> [EXERCISE DIRECTIONS] Please restate, word for word, the lines below that begin at the one with "The requests below" and end at the one with "Reviewer note: confirm one or more keypoints on the tan". Leave out all other lines.

(Recorded data)
──────────

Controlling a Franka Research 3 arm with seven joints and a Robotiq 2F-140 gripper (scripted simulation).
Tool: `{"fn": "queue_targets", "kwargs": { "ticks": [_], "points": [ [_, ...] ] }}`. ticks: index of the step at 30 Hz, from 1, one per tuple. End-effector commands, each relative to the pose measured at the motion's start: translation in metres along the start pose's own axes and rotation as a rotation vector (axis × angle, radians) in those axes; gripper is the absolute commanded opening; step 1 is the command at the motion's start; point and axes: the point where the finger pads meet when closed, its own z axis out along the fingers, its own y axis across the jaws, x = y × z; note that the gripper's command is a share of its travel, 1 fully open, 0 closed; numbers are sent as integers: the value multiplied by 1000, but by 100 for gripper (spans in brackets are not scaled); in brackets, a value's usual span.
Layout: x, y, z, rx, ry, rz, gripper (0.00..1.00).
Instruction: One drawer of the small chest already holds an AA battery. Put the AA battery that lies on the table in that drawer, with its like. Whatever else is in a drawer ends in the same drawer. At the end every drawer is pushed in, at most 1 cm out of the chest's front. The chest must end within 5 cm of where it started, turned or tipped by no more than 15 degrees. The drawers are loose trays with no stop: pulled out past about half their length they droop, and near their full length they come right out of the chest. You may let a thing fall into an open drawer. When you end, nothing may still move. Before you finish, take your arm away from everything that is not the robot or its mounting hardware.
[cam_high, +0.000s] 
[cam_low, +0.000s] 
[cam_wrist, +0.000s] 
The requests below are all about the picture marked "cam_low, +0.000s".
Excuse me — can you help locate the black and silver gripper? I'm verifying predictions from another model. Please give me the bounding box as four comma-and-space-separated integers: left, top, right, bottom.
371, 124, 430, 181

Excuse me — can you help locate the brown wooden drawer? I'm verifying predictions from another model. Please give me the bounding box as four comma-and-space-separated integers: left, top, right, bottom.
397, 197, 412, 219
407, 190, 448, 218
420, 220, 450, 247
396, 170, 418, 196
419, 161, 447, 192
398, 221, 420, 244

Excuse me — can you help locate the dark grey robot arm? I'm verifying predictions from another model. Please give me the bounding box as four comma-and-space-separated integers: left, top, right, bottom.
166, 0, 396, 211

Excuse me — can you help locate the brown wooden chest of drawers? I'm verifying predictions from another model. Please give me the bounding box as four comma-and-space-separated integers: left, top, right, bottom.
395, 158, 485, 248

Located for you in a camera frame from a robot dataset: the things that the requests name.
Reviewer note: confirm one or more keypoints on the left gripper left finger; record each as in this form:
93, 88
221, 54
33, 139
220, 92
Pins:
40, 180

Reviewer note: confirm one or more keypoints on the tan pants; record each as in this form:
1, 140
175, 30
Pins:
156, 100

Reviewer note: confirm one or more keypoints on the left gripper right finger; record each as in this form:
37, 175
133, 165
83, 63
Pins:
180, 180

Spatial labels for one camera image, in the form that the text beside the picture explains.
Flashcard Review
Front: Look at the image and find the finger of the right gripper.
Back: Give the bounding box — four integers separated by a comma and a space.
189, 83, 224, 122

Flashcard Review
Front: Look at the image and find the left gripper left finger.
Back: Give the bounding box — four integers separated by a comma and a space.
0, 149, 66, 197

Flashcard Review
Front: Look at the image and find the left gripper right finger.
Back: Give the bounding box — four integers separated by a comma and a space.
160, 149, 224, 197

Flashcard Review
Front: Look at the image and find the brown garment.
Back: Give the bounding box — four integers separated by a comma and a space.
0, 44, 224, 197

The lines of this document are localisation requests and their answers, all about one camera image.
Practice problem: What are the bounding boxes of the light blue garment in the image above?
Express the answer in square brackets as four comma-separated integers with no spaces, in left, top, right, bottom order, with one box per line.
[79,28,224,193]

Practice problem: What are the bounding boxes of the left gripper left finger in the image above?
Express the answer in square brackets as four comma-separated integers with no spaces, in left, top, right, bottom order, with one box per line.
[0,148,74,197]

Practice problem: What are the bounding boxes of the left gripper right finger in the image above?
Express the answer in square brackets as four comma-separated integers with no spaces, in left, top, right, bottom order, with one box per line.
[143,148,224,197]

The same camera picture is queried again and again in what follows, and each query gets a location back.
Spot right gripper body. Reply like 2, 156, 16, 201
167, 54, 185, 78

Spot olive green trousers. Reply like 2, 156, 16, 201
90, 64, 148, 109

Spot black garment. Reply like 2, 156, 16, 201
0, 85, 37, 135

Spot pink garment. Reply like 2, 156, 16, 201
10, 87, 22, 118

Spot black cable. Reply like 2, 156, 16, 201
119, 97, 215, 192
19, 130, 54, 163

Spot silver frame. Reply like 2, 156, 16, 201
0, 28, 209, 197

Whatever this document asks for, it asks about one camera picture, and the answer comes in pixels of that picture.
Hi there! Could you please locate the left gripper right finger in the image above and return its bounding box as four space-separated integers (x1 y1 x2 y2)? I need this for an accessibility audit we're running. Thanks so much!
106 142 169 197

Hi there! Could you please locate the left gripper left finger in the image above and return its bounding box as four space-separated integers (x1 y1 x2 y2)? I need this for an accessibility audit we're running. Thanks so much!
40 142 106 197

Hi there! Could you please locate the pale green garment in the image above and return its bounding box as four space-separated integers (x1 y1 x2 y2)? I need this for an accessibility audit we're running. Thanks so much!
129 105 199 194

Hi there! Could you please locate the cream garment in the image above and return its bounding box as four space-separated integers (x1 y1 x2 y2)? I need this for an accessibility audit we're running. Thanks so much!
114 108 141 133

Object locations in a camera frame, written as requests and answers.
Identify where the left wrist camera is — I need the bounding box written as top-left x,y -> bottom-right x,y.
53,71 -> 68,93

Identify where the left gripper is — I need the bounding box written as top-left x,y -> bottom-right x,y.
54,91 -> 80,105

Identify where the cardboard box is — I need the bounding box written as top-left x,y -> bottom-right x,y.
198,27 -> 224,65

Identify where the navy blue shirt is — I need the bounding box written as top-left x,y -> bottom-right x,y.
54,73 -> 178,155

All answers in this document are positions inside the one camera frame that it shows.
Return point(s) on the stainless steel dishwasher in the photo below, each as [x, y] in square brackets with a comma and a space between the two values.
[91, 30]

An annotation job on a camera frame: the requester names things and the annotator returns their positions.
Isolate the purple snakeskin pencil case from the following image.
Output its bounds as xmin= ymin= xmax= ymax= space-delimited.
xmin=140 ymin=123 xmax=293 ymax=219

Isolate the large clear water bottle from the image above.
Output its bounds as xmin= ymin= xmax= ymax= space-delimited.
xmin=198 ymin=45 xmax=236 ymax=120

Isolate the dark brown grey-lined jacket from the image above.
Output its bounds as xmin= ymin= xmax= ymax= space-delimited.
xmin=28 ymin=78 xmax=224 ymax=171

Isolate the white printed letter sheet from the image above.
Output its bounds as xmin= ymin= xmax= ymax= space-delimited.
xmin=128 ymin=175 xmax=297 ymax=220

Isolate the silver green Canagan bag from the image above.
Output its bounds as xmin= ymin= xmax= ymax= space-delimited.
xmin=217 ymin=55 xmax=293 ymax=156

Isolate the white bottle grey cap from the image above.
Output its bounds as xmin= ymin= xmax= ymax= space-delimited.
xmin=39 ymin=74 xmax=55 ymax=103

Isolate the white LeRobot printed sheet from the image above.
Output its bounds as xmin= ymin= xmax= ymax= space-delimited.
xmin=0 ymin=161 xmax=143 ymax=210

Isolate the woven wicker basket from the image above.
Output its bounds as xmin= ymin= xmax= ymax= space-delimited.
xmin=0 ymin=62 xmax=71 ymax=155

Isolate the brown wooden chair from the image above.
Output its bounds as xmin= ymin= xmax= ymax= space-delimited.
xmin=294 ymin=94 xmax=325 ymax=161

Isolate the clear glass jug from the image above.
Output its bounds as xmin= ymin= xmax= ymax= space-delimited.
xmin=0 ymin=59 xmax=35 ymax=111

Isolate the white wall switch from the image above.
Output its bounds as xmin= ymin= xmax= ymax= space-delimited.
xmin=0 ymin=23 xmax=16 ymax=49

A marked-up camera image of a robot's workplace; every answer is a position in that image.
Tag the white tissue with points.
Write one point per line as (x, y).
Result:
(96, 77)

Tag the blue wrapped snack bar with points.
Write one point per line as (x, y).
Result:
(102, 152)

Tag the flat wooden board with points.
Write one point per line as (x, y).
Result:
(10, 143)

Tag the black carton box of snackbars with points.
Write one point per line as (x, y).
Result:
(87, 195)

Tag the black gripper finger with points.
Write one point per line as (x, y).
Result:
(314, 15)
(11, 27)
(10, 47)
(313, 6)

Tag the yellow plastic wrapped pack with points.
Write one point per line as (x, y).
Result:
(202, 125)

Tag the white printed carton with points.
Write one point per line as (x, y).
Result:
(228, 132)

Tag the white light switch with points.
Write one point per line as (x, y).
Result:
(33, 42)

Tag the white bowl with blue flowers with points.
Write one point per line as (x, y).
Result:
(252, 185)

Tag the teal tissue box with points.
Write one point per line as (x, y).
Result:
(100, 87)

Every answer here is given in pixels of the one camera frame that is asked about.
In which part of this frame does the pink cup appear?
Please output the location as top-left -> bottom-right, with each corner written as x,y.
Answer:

──────────

> [SOLVED EXERCISE]
The requests below are all about the picture marked "cam_low, +0.000s".
Excuse me — can you help locate the black and silver gripper? I'm verifying predictions from another model. Please give me the bounding box as four comma-and-space-separated integers: left, top, right, bottom.
371, 124, 430, 181

Excuse me — can you help locate the brown wooden drawer? I'm verifying predictions from another model. Please give me the bounding box as four comma-and-space-separated integers: left, top, right, bottom.
397, 197, 412, 219
407, 190, 448, 218
420, 220, 450, 247
396, 170, 418, 196
419, 161, 447, 192
398, 221, 420, 244

Excuse me — can you help locate the dark grey robot arm? I'm verifying predictions from another model. Please give me the bounding box as four comma-and-space-separated integers: left, top, right, bottom.
166, 0, 396, 211

Excuse me — can you help locate the brown wooden chest of drawers? I'm verifying predictions from another model. Please give me the bounding box as four comma-and-space-separated integers: left, top, right, bottom.
395, 158, 485, 248

Located for you in a camera frame from a robot dataset: the things that the requests name.
Reviewer note: confirm one or more keypoints on the left gripper left finger; record each as in this form:
93, 88
221, 54
33, 139
220, 92
Pins:
40, 180

Reviewer note: confirm one or more keypoints on the tan pants; record each as in this form:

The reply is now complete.